◆ Exercise aim ◆
A word-for-word restatement of the data is what is needed.

::::::::

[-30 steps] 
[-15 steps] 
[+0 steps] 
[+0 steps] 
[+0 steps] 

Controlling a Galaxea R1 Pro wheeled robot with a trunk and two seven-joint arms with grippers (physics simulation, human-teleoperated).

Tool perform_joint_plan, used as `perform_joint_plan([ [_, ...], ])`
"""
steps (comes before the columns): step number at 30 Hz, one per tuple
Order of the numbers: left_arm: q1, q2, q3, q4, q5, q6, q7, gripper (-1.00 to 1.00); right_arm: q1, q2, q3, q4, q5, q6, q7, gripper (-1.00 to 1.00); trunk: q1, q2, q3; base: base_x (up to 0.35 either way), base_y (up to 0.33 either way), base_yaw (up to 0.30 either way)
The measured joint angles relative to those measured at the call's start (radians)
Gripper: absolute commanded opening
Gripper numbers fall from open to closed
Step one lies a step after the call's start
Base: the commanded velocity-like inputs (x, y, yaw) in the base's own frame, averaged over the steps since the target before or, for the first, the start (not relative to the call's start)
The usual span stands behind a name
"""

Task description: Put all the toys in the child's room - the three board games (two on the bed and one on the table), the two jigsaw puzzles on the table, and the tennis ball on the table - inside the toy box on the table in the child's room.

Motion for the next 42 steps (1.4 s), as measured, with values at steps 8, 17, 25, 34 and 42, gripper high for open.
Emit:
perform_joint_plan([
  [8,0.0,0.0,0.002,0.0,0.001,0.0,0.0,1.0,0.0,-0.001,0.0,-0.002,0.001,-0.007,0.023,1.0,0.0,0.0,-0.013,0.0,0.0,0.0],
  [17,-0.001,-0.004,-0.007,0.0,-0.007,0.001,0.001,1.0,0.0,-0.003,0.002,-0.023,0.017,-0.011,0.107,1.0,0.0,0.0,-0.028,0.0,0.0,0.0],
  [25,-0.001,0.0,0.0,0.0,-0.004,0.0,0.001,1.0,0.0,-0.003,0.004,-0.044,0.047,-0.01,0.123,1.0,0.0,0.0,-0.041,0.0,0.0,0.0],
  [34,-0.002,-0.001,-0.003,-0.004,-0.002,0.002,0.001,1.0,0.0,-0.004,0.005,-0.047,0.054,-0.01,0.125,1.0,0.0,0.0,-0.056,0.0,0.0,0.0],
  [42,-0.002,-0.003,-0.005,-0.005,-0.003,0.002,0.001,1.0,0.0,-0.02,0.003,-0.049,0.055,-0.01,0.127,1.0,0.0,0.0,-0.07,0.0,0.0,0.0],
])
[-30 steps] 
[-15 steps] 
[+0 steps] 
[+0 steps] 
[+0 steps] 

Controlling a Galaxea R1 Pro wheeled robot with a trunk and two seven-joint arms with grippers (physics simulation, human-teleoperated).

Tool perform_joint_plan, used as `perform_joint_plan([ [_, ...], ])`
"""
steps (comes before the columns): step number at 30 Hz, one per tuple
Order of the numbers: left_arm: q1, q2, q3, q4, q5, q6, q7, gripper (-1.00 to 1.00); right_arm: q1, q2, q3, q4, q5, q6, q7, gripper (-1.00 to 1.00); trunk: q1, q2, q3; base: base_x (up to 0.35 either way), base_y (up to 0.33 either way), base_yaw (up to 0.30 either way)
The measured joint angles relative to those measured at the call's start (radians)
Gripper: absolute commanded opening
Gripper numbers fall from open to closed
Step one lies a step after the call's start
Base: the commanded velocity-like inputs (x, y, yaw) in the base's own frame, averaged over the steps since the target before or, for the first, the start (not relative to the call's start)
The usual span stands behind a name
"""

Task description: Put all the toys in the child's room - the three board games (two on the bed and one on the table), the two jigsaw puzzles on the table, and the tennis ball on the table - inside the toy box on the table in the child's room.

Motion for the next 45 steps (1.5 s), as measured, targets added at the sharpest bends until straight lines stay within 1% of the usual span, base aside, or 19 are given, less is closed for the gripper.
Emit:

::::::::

◆ Solution ◆
[-30 steps] 
[-15 steps] 
[+0 steps] 
[+0 steps] 
[+0 steps] 

Controlling a Galaxea R1 Pro wheeled robot with a trunk and two seven-joint arms with grippers (physics simulation, human-teleoperated).

Tool perform_joint_plan, used as `perform_joint_plan([ [_, ...], ])`
"""
steps (comes before the columns): step number at 30 Hz, one per tuple
Order of the numbers: left_arm: q1, q2, q3, q4, q5, q6, q7, gripper (-1.00 to 1.00); right_arm: q1, q2, q3, q4, q5, q6, q7, gripper (-1.00 to 1.00); trunk: q1, q2, q3; base: base_x (up to 0.35 either way), base_y (up to 0.33 either way), base_yaw (up to 0.30 either way)
The measured joint angles relative to those measured at the call's start (radians)
Gripper: absolute commanded opening
Gripper numbers fall from open to closed
Step one lies a step after the call's start
Base: the commanded velocity-like inputs (x, y, yaw) in the base's own frame, averaged over the steps since the target before or, for the first, the start (not relative to the call's start)
The usual span stands behind a name
"""

Task description: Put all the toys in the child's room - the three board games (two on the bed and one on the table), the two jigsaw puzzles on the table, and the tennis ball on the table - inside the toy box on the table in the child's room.

Motion for the next 42 steps (1.4 s), as measured, with values at steps 8, 17, 25, 34 and 42, gripper high for open.
Emit:
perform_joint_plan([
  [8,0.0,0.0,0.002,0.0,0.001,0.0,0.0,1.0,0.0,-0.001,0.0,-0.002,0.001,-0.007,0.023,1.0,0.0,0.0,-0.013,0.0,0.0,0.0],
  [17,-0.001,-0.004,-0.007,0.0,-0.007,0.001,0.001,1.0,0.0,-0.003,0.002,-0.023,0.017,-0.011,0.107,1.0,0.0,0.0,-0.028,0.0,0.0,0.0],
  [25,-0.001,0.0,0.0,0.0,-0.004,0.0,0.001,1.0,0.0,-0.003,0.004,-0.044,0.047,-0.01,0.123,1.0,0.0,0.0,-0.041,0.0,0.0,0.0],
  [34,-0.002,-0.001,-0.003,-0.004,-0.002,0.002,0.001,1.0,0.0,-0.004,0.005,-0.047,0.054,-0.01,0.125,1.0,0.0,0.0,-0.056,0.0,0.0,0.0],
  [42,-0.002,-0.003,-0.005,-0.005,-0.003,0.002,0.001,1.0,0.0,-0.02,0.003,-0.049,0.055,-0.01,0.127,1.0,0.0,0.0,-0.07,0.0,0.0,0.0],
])
[-30 steps] 
[-15 steps] 
[+0 steps] 
[+0 steps] 
[+0 steps] 

Controlling a Galaxea R1 Pro wheeled robot with a trunk and two seven-joint arms with grippers (physics simulation, human-teleoperated).

Tool perform_joint_plan, used as `perform_joint_plan([ [_, ...], ])`
"""
steps (comes before the columns): step number at 30 Hz, one per tuple
Order of the numbers: left_arm: q1, q2, q3, q4, q5, q6, q7, gripper (-1.00 to 1.00); right_arm: q1, q2, q3, q4, q5, q6, q7, gripper (-1.00 to 1.00); trunk: q1, q2, q3; base: base_x (up to 0.35 either way), base_y (up to 0.33 either way), base_yaw (up to 0.30 either way)
The measured joint angles relative to those measured at the call's start (radians)
Gripper: absolute commanded opening
Gripper numbers fall from open to closed
Step one lies a step after the call's start
Base: the commanded velocity-like inputs (x, y, yaw) in the base's own frame, averaged over the steps since the target before or, for the first, the start (not relative to the call's start)
The usual span stands behind a name
"""

Task description: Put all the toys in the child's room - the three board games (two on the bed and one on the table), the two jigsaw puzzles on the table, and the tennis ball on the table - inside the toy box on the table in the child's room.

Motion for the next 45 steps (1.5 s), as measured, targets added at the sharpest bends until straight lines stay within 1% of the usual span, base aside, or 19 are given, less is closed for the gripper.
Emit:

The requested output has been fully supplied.